Con todo, ya cerca del final, el protagonista no se privará de exponer algunas reflexiones sobre el sentido de su trabajo, que es a todas luces el del director, afirmando, entre otras cosas, que «los médicos tratamos de reparar los fallos de la naturaleza…, y al final perdemos siempre».
Pero Thomas Lilti plantea su relato desde la discreción y la delicadeza a propósito de los muchos asuntos que aborda. Y lo hace con una narración fragmentada, a modo de pinceladas que, en conjunto, describen perfectamente tanto el medio en que se desenvuelven los personajes como las características de su trabajo. Constantes recorridos en coche, con gran frecuencia de noche, hilvanan los distintos encuentros con enfermos y sus familiares, dispuestos a acoger a su médico de toda la vida y reticentes al principio a la hora de someterse a los cuidados de la nueva facultativa.
También es cierto que para materializar esos hechos y su progresiva evolución, el guion se pierde a veces en escenas que, más allá de lo evidente, aportan poco a una historia apasionante en sí misma y que no necesita adornos de ningún tipo. Ocurre con el pintoresco festival de música ‘country’, o con la gura del joven discapacitado que vive obsesionado con la Primera Guerra Mundial. Uno y otra tratan de expresar la progresiva aceptación colectiva e individual, respectivamente, de los protagonistas en el medio en que se desenvuelven, pero suena demasiado a postizo, a añadido de guion para dar mayor concreción y explicitud a una dimensión del relato que ya ha quedado suficientemente aclarada.
Con todo, este nuevo trabajo del médico cineasta francés, basado en sus experiencias personales, como ya lo estuviera el anterior, constituye al mismo tiempo un canto encendido a una forma particular de ejercicio de la Medicina, que puede estar en vías de extinción, y un lamento crítico de las circunstancias que están haciendo posible ese declive quizás inexorable.
Frente al mérito indiscutible a la hora de materializar esas posturas en una narración cinematográfica más que aceptable, exenta de alardes audiovisuales y basada a todas luces en la convicción y la voluntad de contribuir a que mejoren esas condiciones, promoviendo la reflexión serena sobre el problema, sería absurdo poner reparos a una película que debería ser vista por todos: por los profesionales de la Medicina, que tendrán sus propias opiniones bien fundadas sobre los problemas que en ella se plantean, y por el público en general, que aprenderá muchas cosas sobre un asunto que, a la larga, acabará afectando de un modo u otro a todas nuestras sociedades teóricamente desarrolladas.

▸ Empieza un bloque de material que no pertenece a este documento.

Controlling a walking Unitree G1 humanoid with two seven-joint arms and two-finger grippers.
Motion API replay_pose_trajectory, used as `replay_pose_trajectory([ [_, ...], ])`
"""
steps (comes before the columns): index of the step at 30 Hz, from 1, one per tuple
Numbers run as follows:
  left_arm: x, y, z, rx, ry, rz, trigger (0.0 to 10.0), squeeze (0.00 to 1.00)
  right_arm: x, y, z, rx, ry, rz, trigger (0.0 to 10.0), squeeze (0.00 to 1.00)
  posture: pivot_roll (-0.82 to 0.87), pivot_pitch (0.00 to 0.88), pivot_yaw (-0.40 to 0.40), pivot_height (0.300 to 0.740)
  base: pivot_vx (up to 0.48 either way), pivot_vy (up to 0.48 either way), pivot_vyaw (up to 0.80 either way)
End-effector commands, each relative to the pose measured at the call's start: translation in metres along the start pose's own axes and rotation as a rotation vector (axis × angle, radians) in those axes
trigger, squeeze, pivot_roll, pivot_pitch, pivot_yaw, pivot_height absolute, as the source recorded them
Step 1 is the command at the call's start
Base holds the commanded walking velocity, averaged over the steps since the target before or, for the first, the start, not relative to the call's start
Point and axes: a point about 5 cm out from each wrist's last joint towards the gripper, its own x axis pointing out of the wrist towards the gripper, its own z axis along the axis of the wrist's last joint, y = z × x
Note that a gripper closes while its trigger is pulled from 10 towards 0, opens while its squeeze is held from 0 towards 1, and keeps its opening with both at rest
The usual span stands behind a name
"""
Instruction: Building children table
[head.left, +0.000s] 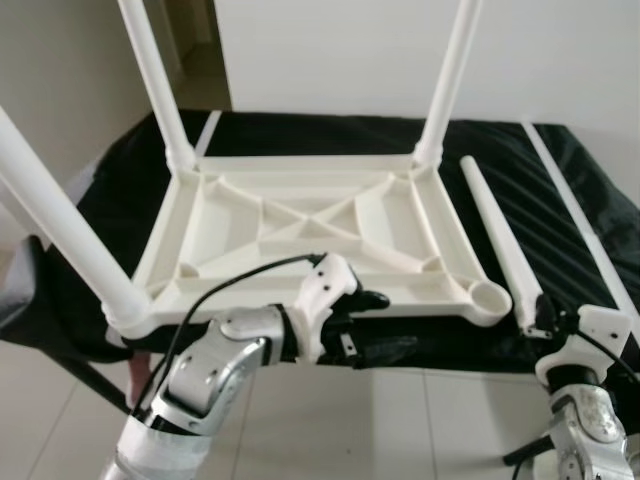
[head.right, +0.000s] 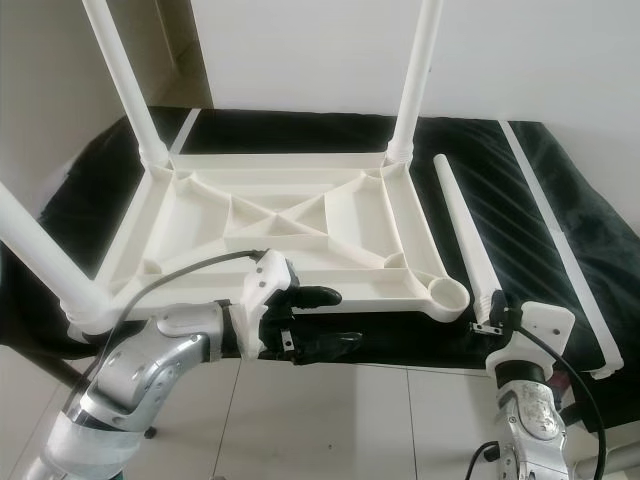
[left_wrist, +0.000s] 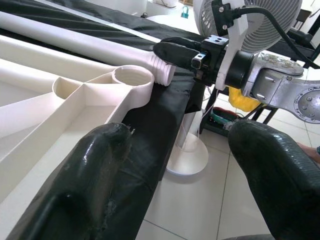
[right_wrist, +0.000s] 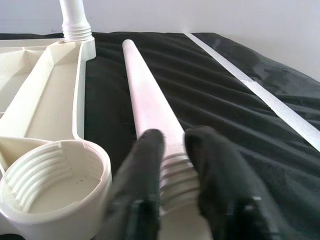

Merece la pena destacar, por último, la excelente aportación de los actores principales del filme: François Cluzet, con una amplia trayectoria en el cine francés, pero muy conocido entre nosotros, sobre todo por su interpretación del tetrapléjico Philippe en ‘Intocable’ (‘Intouchables’, 2011), de Olivier Nakache y Éric Toledano, y Marianne Denicourt, que ya desempeñaba con eficacia un notable papel en la citada ‘Hipócrates’.